Computationally Efficient Whole-Genome Signal Region Detection for Quantitative and Binary Traits
Wei Zhang, Fan Wang, Fang Yao

TL;DR
This paper introduces a distributed, covariate-adjusted version of the BiRS algorithm, called dBiRS, which efficiently detects genetic signal regions in whole-genome data for both binary and continuous traits, with theoretical error control.
Contribution
The paper presents dBiRS, a scalable, parallelizable algorithm that extends BiRS to handle covariates and various outcome types, improving computational efficiency and statistical power.
Findings
Validated dBiRS on UK Biobank data for cognitive traits.
Identified novel rare variants near new genes.

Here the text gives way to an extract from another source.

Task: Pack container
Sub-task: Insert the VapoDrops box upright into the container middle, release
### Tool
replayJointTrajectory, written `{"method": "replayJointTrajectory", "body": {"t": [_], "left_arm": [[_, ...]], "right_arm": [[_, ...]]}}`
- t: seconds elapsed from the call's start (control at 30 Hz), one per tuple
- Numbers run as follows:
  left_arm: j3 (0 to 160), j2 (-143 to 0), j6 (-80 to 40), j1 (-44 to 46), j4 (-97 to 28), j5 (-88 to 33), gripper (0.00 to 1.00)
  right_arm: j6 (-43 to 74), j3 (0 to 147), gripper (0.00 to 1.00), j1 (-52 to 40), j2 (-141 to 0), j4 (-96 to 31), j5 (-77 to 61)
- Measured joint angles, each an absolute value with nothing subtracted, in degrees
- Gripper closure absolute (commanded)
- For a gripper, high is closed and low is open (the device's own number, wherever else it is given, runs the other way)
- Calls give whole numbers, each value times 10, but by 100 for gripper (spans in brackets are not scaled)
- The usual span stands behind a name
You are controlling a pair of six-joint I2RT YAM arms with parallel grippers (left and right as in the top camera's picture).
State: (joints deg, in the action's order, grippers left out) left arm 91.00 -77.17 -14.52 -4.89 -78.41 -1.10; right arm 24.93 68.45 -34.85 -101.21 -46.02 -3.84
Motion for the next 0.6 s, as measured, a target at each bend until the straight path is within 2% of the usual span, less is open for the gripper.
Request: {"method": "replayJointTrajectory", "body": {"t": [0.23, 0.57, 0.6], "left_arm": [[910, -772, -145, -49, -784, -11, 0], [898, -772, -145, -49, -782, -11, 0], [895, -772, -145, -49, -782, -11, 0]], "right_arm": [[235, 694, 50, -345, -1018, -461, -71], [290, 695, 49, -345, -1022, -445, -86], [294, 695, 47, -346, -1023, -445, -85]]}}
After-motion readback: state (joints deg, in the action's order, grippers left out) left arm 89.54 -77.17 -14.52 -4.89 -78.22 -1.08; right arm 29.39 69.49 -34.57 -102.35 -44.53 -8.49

Confirmed previous genetic associations.
Abstract
The identification of genetic signal regions in the human genome is critical for understanding the genetic architecture of complex traits and diseases. Numerous methods based on scan algorithms (i.e. QSCAN, SCANG, SCANG-STARR) have been developed to allow dynamic window sizes in whole-genome association studies. Beyond scan algorithms, we have recently developed the binary and re-search (BiRS) algorithm, which is more computationally efficient than scan-based methods and exhibits superior statistical power. However, the BiRS algorithm is based on two-sample mean test for binary traits, not accounting for multidimensional covariates or handling test statistics for non-binary outcomes. In this work, we present a distributed version of the BiRS algorithm (dBiRS) that incorporate a new infinity-norm test statistic based on summary statistics computed from a generalized linear model. The…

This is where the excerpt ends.